We began with Palestrina’s Exultate Deo, which was as confident, bright and joyful as a signature piece should be, as was Monteverdi’s Cantate Domino which followed. After this radiant start, the concert took a rather tenebrous turn into the dark, chromatic sinuousness of Gesualdo’s O vos omnes, the stark twists and turns of which shock even modern-day ears. Exultate were more than equal to Gesualdo’s extraordinary writing, and their performance was superb despite its very slow tempo, which I felt prevented it from hitting the heights of intensity it could have. These were achieved, however, in the amazing repeated outcries of “Maria!” (no, not in a Berstein way!) opening Górecki’s Totus Tuus. After these startling invocations, however, Gorecki’s writing settles into a rather sedate, repetitive, mildly-dissonant section, before regaining the mystery and drama of its opening with a return to utterances of “Maria” – now full-bodied and powerful, now pianissimo and spent.

James MacMillan’s Miserere is a response to that cornerstone of the choral repertoire, Allegri’s setting of Psalm 51. The way in which Exultate sang it, I’d say Macmillan’s work is almost as worthy as canonical status as its inspiration. It was, quite literally, jaw-dropping. Following his 17th-century model, Macmillan contrasts sonorous polyphonic sections with those dominated by chant. Long vocalising soprano lines are underpinned by the mens’ dramatic pianissimo hummed entries, dropping like a pebble into the clear pool of choral sound. Quotes from Allegri appear in distant tonal centres, creating a haunting bitonality which subsides into the heavenly consonance of the final section and its overwhelming crescendo. This was an utterly staggering performance, and, for me, nothing short of a revelation.
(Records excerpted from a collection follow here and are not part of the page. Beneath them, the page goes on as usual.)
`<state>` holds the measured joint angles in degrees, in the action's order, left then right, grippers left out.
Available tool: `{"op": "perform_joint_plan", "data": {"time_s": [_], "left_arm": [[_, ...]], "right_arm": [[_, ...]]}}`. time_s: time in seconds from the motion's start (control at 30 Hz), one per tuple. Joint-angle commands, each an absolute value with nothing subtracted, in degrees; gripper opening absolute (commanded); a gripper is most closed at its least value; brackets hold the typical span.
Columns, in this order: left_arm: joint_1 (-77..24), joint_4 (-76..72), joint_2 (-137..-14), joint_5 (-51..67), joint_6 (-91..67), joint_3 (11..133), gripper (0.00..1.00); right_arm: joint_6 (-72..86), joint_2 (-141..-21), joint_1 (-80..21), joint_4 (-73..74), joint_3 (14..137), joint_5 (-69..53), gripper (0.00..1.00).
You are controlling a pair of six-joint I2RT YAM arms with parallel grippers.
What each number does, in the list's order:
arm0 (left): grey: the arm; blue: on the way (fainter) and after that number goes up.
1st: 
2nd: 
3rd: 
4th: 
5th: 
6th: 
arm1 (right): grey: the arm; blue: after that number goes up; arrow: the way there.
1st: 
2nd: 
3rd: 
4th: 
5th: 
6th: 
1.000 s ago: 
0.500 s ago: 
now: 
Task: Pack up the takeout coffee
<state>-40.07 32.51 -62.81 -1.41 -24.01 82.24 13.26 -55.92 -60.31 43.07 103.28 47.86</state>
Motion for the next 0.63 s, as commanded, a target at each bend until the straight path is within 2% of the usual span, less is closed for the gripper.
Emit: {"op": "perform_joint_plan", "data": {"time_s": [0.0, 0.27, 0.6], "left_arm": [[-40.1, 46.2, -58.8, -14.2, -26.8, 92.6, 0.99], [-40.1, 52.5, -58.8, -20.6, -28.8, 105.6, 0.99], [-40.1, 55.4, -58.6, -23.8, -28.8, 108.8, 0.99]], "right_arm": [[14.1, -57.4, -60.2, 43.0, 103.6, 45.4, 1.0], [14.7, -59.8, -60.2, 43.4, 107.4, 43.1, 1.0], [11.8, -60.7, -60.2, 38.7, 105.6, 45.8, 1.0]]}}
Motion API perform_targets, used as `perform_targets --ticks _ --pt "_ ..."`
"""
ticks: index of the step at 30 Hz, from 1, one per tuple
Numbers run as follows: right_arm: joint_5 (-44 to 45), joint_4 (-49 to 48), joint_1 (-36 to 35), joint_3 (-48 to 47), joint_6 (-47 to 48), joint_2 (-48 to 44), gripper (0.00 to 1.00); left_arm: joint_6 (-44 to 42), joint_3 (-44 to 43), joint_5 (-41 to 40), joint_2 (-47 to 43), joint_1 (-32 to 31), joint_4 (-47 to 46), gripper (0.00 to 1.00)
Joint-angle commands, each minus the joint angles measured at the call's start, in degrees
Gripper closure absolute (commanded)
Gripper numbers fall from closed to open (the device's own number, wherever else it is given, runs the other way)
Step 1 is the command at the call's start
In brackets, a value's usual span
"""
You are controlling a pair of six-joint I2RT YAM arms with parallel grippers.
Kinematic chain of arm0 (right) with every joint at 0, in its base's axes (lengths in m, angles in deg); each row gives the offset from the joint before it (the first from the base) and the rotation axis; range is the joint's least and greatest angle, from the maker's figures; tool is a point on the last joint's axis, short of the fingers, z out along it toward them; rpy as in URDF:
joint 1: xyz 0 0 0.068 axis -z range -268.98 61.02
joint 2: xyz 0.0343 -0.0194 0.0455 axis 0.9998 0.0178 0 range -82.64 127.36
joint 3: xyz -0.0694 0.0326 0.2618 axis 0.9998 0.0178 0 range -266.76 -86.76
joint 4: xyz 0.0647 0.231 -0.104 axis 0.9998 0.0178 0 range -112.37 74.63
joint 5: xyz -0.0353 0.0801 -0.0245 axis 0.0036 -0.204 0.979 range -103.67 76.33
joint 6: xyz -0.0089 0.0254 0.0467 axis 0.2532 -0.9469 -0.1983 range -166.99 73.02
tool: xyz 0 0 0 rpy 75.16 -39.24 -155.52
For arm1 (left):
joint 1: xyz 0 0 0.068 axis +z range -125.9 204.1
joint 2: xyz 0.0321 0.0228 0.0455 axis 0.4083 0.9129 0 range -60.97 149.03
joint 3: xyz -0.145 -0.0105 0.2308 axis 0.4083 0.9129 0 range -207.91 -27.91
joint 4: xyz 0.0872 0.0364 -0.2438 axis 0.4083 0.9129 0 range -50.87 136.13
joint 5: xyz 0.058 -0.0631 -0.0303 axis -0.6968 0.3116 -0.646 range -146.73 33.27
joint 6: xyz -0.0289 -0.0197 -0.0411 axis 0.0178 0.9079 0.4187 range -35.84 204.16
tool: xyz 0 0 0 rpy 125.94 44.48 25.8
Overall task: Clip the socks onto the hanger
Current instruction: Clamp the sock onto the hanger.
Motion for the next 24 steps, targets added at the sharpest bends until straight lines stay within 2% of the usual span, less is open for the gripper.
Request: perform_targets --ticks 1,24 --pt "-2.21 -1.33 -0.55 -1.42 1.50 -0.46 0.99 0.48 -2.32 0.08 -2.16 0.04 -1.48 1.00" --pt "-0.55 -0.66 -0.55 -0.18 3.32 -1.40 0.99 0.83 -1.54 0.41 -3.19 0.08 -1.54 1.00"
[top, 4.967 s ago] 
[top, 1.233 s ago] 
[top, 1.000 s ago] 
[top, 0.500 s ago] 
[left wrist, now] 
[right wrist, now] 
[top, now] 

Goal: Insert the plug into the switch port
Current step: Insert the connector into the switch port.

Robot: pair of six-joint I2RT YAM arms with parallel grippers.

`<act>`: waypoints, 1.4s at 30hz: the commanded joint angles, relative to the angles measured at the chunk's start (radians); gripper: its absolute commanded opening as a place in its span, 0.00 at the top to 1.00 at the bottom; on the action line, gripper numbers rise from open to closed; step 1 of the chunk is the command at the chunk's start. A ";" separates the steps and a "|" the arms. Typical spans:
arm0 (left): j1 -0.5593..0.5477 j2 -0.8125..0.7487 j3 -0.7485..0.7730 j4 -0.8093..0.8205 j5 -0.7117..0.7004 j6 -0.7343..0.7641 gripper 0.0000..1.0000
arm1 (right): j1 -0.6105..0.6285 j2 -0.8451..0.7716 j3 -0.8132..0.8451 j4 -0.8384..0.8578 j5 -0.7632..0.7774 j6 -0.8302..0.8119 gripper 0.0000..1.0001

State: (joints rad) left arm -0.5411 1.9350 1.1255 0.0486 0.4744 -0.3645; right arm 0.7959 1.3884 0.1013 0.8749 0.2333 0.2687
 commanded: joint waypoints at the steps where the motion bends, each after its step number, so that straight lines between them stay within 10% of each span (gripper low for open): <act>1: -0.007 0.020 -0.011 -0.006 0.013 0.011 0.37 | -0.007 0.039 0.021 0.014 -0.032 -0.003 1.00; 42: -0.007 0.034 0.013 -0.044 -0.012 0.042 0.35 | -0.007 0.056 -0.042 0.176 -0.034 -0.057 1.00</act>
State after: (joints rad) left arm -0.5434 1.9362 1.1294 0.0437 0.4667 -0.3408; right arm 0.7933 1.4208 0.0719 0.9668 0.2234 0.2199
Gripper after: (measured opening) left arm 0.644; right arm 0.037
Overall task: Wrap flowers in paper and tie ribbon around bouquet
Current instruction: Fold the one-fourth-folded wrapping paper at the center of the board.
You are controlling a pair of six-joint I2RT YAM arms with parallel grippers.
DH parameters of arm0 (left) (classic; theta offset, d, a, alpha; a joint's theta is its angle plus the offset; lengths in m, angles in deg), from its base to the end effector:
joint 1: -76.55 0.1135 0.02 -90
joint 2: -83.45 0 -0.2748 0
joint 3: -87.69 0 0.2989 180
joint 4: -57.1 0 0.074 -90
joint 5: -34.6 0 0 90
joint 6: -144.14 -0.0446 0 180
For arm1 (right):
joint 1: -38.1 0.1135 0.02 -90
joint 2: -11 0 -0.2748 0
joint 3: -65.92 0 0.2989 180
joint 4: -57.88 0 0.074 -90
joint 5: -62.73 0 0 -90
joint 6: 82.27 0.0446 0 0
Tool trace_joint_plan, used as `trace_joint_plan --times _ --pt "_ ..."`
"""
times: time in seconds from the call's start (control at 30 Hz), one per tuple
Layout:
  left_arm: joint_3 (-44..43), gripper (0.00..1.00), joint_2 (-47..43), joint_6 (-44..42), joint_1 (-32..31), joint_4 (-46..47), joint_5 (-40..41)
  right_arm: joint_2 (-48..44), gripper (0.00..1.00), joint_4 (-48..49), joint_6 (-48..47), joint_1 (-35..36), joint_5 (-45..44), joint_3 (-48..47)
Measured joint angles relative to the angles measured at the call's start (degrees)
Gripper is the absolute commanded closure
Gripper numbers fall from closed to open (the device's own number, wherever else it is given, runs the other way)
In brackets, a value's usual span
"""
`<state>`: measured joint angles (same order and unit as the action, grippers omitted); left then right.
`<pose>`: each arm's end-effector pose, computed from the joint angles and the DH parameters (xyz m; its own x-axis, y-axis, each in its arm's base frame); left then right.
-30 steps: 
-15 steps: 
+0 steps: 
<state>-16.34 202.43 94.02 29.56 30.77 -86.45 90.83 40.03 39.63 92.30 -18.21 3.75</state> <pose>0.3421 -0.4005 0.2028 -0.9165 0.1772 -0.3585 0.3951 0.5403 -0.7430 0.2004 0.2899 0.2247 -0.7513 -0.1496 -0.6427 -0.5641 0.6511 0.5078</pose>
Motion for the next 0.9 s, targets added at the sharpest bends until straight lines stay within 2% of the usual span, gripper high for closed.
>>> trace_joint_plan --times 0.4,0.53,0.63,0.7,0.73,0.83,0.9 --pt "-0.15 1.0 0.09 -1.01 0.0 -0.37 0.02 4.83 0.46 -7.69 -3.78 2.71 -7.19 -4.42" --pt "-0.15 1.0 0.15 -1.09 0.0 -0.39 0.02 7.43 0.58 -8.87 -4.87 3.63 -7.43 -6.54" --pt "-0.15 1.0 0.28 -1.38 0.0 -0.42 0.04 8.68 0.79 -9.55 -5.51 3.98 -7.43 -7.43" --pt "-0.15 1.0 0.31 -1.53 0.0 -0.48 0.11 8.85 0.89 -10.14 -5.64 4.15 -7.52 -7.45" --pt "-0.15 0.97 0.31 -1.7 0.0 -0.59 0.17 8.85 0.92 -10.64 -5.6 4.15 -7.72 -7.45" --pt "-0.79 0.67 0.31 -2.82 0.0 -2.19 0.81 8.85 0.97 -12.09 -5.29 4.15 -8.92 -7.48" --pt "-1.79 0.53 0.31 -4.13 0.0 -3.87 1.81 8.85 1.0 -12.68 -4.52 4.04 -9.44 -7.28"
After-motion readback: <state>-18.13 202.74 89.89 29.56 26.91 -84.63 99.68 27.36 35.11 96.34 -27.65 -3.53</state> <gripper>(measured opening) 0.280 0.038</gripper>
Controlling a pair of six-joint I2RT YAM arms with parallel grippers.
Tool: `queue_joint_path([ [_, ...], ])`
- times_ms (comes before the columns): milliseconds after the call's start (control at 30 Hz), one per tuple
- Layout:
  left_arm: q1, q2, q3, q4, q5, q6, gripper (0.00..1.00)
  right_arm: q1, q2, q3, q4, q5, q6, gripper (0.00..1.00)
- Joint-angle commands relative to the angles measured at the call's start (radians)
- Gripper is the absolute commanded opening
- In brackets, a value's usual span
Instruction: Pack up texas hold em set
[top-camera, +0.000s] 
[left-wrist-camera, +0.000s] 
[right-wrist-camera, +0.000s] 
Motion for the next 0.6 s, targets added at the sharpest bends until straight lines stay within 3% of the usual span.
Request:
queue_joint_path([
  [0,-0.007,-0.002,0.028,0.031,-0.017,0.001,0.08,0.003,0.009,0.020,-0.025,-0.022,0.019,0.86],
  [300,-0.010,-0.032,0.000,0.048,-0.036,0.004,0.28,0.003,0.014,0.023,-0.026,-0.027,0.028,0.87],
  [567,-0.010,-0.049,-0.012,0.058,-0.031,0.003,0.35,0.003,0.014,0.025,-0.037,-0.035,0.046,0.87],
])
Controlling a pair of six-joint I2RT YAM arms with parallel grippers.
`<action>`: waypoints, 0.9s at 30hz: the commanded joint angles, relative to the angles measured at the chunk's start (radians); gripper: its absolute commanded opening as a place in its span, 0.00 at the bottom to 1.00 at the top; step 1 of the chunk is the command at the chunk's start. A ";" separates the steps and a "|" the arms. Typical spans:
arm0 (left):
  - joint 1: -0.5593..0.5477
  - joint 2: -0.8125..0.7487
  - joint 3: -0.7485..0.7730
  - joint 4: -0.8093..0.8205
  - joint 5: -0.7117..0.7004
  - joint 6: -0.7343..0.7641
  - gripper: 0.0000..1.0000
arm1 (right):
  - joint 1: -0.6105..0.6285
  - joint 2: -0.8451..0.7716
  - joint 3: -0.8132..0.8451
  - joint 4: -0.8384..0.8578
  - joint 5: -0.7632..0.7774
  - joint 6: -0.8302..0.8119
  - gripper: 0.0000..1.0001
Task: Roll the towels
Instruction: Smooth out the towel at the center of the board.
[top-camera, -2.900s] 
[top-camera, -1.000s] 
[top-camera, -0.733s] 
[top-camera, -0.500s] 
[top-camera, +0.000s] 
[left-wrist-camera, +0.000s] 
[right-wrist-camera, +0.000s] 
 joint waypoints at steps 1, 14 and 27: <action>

How to follow such a piece? Exultate’s ambitious (and not entirely successful) solution was with Tallis’s 40-part motet Spem in alium. Encircling the audience around the gallery now, the reinforced choir made a valiant effort at this immensely difficult work, which requires all 40 singers to have total control and confidence in their individual parts. The resultant waves of sound were a little too cloudy and I didn’t find myself especially compelled by the work’s inimitable (but not unsurpassable) sonority.

After the break, Finnish composer Jaako Mäntyjärvi’s Iste Mundus, commissioned by Exultate for tonight’s concert, showed once again the choir’s fruitful relationship with modern music. Similarly to MacMillan, Mäntyjärvi plays with contrasting textures, with chant-like passages under static inverted pedals creating tension. Next, a pared down choir remained on stage to sing Monteverdi’s popular madrigal Lasciatemi morire, whilst other members assembled at the back of the hall to answer with Gesualdo’s Dolcissima mia vita. An imaginative use of the space, the real benefit of this choreography was musical: the choir’s full sonority at the start of Morten Lauridsen’s Fire Songs was glorious in its return to the full choir’s sonority. Lauridsen is a composer well-known for his ethereal O magnum mysterium, but this spotless and energetic performance of Fire Songs proved his compositional depth, despite unmissable resonances with O magnum in the set’s final song. A triumph for the choir, Fire Songs would have been the perfect number to bring the curtain (as well as the house) down on a truly excellent concert experience.

Alas, it was not to be, for we were served a completely incongruous and saccharine dessert of piano-accompanied 19th-century opera choruses, including the Pilgrims’ Chorus from Wagner’s Tannhäuser (which ended like a pub chorus, complete with bashed, almost honky-tonk, piano accompaniment); a trite (and rather cruel on the poor sopranos) Humming Chorus; and Mascagni’s “Easter Hymn” from Cavalleria Rusticana, which, out of context like this, must be one of the cheesiest pieces about. My heart went out to the singers, whose tireless excellence throughout the concert was drastically undermined by such an unnecessary error in programming, which brought a wholly professional performance into the realms of provincial amateur operatics.

If this concert were a compilation CD, these last numbers would be hidden tracks. I’m afraid they ought to have been hidden tonight, too. Had they been so, it would have been a truly fantastic concert, showcasing the exultant musicality of the Exultate Singers.